# 15th Annual Midwest Oldschool BMX Show & Swap indiana illinois



## BMX-dad (Dec 14, 2015)

Saturday, February 27, 2016.
8:00am until 5:00pm.
15th Annual Midwest Oldschool BMX Show & Swap

 DATE : Saturday February 27th 2016.
 PLACE : Crown Point Fair Grounds
 889 south Court Street
 Crown Point ,IN. 46307

 25,000 sq feet heated indoor building with concrete floor and all around awesome place.

 If you plan on selling or vending please contact me for a 10x 10- $35.00 reserved spot . 
THERE WILL BE NONE AVAILABLE THE DAY OF THE SHOW... PERIOD !
IF YOU DO NOT PAY AHEAD OF TIME YOU WILL NOT HAVE A SPOT !
As of right n you will not get a  table with your spot like years past if that change it will be  posted.

 PAY-PAL GIFT : arn02@msn.com please include how many spots you need.
 Pre-registration will end feb 18th.
OR you can pay over the phone with a credit card 219-374-5722.

 Tshirts will be first come first serve $20.00 day of the show.

 Hot food and drinks will be for sale all day.


 --------------------------------------------------------------------------------
 Schedule of events:

 8:00-10:00 set up.

 10:00-2:00 Flatland BMX show.

 10:00-2:00 Voting.

 2:00 Show Ends Voting Ballots turned in.

 3:30 Raffles and Awards.

 -----------------------------------------------------------------------
 Spectator entry is Free, Showing your bike is Free, Parking is Free ! !

 We had around 350 bikes walk thru the door last year and it gets bigger every year.

 Some vendors so far will be: Steven Beven.com,  George Monty , Midwest Donation Program . 

 Donations so far : Pork chop BMX , M&D number plates,
 More info on donations and vedors will be posted.

WE NEED DONATIONS FOR RAFFLE TABLE ! ! !

AND AS ALLWAYS WE CAN USE ALL THE HELP WE CAN GET ! ! !

 contact INFO Ed : 219-374-5722

THESE ARE THE MAIN CLASSES AS OF RIGHT NOW : 

Almost positive these will not change we may add a few new ones once we get out trophy figured out . 

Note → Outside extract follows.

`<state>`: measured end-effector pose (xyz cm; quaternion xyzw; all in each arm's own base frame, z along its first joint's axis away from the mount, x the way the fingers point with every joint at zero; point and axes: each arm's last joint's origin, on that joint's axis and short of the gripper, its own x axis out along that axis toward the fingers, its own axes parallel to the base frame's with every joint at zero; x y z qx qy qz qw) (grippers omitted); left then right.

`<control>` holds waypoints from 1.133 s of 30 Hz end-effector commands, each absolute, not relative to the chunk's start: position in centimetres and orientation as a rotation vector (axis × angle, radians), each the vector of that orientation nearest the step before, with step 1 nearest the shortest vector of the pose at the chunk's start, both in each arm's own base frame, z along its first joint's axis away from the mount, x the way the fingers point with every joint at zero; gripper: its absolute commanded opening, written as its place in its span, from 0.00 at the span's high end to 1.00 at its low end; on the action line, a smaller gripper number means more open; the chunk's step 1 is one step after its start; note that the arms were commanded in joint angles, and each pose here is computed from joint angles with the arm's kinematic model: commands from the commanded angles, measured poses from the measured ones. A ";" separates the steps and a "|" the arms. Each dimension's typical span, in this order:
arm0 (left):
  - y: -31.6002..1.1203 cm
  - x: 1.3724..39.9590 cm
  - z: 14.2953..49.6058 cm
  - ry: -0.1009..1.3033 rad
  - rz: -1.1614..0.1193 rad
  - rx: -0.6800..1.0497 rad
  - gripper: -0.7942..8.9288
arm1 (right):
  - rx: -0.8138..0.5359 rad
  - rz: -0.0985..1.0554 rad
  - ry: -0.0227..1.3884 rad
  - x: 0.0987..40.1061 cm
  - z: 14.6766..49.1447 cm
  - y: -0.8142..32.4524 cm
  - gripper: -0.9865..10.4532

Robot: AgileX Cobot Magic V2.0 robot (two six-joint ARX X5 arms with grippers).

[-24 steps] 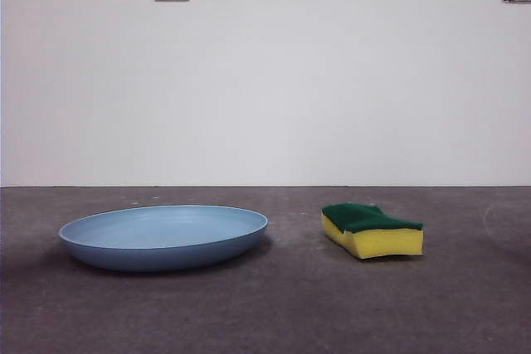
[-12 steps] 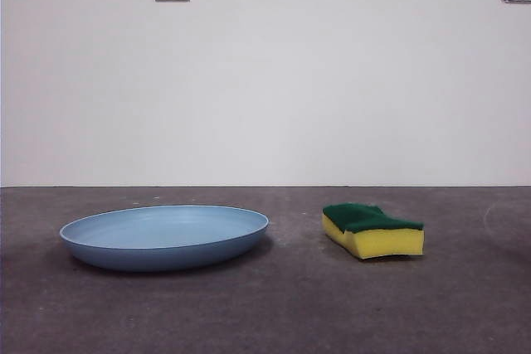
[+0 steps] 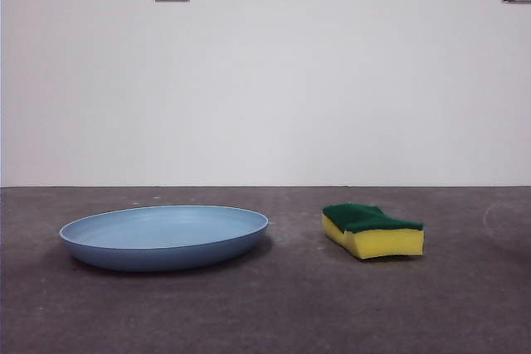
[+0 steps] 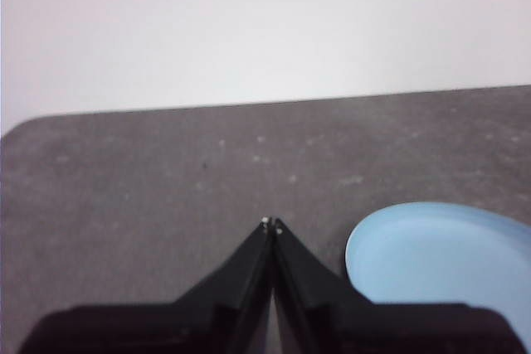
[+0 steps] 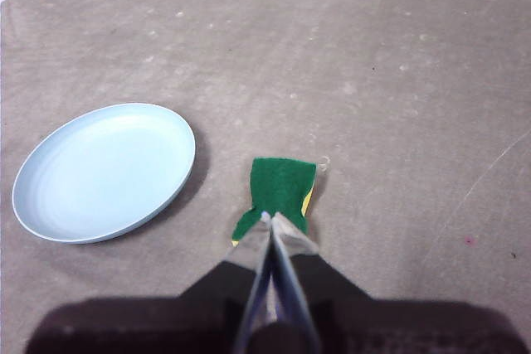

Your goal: Pick up the plate,pick up the cloth,clean the plate with the cloth

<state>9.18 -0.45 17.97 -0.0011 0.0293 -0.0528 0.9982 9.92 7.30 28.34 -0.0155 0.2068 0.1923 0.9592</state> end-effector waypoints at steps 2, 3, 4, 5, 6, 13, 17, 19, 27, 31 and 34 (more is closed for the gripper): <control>-0.3 9.5 16.3 0.090 -0.088 -0.035 0.92 | -0.021 0.387 0.423 9.9 28.2 7.3 0.91; -0.3 9.6 16.0 0.101 -0.084 -0.042 0.92 | -0.021 0.387 0.423 9.9 28.2 7.3 0.91; -0.3 9.6 15.6 0.110 -0.081 -0.047 0.92 | -0.021 0.386 0.423 9.9 28.2 7.3 0.91; -0.2 9.7 15.3 0.121 -0.078 -0.053 0.92 | -0.021 0.386 0.423 9.9 28.2 7.3 0.91; -0.2 9.7 15.1 0.138 -0.075 -0.056 0.92 | -0.021 0.386 0.423 9.9 28.2 7.3 0.91; -0.2 9.6 14.7 0.178 -0.073 -0.060 0.92 | -0.021 0.386 0.423 9.9 28.2 7.3 0.91; -0.2 9.6 14.7 0.178 -0.073 -0.059 0.92 | -0.021 0.386 0.423 9.9 28.2 7.3 0.91; -0.2 9.6 14.7 0.178 -0.074 -0.059 0.92 | -0.021 0.386 0.423 9.9 28.2 7.3 0.91; -0.2 9.6 14.7 0.178 -0.073 -0.059 0.92 | -0.021 0.386 0.423 9.9 28.2 7.3 0.91; -0.2 9.6 14.7 0.178 -0.074 -0.059 0.92 | -0.021 0.386 0.423 9.9 28.2 7.3 0.91; -0.2 9.6 14.7 0.178 -0.074 -0.059 0.92 | -0.021 0.386 0.423 9.9 28.2 7.3 0.91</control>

 1971-79 20 inch 1st and 2nd place.

 1980-82 20 inch 1st and 2nd place.

 1983-85 20 inch 1st and 2nd place.

 1986-90 20 inch 1st and 2nd place.

 1991 and up 20 inch 1st and 2nd place.

 Retro 1st and 2nd place.

 Cruisers 1970-1979 1st and 2nd place.

 Cruisers 1980 and up 1st and 2nd place.

 Freestyle 1970-1990 1st and 2nd place.

Freestyle 1991 and up 1st and 2nd place.

 Mini's all years 1st and 2nd place.

 Best Of Show


----------